What this task involves: Please restate word for word the lines of the entries below from the one with "This document tells" to the one with "small blue patterned plate: stayed", inclusive, and leave out every picture.

Collected data entries:
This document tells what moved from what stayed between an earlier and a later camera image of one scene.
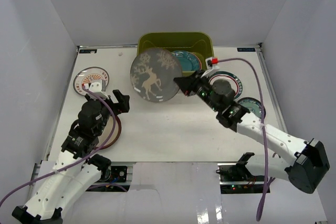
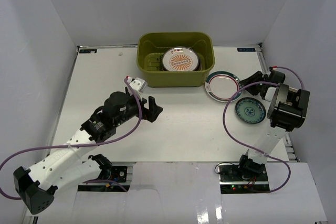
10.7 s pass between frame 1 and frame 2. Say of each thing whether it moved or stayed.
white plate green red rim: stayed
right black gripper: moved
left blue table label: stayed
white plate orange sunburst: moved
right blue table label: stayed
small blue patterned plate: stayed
* * *
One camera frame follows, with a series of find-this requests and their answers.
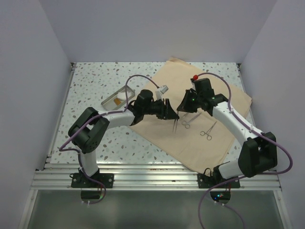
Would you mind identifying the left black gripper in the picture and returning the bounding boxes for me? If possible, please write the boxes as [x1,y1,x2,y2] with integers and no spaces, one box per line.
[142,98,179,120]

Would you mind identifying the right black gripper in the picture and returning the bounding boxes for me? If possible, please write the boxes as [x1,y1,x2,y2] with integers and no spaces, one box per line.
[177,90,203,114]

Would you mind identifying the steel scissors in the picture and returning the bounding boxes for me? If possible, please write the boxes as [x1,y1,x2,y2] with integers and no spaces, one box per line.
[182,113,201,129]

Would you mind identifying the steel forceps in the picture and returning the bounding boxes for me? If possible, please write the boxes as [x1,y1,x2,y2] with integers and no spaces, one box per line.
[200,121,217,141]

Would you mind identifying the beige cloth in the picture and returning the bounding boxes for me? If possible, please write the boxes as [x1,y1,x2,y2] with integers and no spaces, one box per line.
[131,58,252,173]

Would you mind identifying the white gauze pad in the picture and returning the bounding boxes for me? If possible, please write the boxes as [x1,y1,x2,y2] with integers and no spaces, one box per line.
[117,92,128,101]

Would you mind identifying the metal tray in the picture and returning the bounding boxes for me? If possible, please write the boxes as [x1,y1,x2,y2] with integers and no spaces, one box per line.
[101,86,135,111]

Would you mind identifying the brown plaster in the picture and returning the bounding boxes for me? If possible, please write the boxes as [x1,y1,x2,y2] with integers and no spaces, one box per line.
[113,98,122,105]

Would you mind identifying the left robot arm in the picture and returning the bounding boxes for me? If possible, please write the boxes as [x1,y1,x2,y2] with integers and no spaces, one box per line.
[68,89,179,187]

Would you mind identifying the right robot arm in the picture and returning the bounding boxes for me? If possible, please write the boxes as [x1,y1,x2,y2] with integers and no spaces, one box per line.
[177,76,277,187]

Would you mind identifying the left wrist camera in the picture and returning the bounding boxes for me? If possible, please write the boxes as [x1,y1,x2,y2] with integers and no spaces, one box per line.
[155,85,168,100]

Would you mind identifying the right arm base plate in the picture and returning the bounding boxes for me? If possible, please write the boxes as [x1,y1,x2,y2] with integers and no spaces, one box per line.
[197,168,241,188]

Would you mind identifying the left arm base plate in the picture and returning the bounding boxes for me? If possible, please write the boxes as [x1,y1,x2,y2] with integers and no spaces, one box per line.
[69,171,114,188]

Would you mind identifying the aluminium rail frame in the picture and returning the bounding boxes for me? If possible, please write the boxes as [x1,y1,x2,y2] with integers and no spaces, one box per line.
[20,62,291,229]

Exercise answer:
This document tells what moved from what stayed between an earlier and a later camera image of one scene.
10.7 s pass between frame 1 and frame 2. Say of each thing whether it moved or stayed.
white plate green red rim: stayed
right black gripper: moved
left blue table label: stayed
white plate orange sunburst: moved
right blue table label: stayed
small blue patterned plate: stayed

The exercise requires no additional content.